→ Assigned task:
Your job is to print, exactly, the lines in the data below from the line with "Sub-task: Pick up" through the line with "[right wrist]", both included, and to omit any picture.

→ Given information:
○ ○ ○ ○ ○

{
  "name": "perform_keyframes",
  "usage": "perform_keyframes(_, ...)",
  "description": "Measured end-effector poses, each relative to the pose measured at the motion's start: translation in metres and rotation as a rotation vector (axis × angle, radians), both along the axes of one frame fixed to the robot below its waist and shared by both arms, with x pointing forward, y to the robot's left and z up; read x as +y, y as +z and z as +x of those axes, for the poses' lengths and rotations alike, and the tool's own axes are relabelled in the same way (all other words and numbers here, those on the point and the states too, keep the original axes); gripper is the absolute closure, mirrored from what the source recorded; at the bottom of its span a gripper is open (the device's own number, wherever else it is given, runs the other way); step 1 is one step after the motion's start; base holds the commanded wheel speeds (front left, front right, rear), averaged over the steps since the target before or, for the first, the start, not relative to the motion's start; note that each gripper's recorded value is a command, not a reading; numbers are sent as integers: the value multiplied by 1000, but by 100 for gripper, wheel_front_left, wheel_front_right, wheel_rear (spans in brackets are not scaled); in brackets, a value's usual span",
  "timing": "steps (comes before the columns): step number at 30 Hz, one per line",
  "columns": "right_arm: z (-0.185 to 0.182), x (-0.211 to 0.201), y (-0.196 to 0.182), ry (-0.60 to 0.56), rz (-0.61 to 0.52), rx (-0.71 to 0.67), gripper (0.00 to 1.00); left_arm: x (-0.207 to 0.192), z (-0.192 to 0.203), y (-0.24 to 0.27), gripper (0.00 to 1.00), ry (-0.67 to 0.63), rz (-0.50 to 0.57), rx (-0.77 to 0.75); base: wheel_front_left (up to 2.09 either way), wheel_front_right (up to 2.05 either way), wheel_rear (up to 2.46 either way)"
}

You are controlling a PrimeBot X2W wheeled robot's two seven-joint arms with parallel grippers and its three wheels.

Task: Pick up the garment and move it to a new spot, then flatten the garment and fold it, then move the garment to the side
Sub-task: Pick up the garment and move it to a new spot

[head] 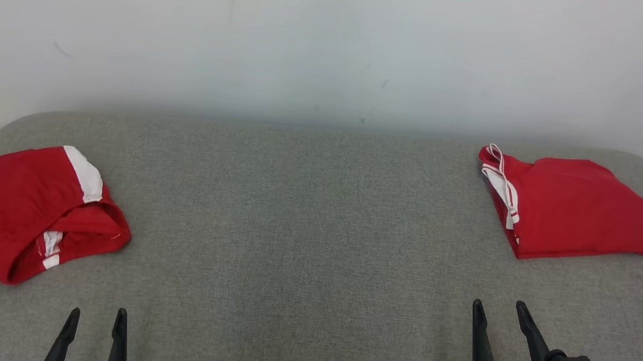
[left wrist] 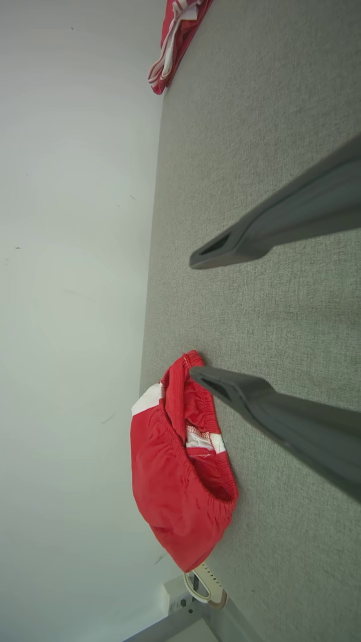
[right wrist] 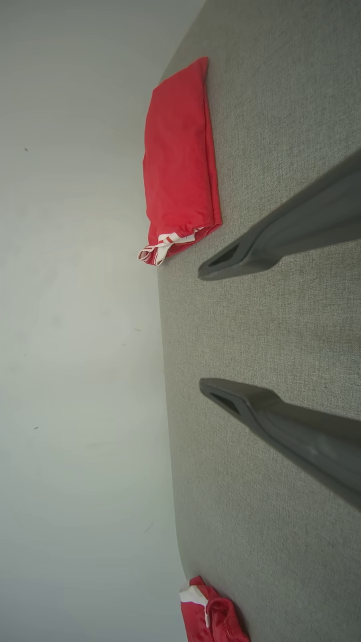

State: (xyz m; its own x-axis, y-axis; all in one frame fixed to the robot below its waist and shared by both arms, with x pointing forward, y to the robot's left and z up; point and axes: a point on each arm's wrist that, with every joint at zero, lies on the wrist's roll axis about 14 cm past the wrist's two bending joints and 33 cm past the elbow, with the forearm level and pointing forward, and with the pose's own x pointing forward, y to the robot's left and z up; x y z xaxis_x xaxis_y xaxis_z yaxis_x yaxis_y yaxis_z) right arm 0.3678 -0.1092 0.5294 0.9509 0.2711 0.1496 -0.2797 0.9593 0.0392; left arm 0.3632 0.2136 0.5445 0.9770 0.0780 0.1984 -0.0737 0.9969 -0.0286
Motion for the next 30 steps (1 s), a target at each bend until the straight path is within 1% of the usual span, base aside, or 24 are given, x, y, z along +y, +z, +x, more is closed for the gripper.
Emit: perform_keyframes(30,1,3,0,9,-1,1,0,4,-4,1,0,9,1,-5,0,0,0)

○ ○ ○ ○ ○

→ Answer for the task:
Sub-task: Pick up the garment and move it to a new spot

[head] 
[left wrist] 
[right wrist] 

No more output is needed here.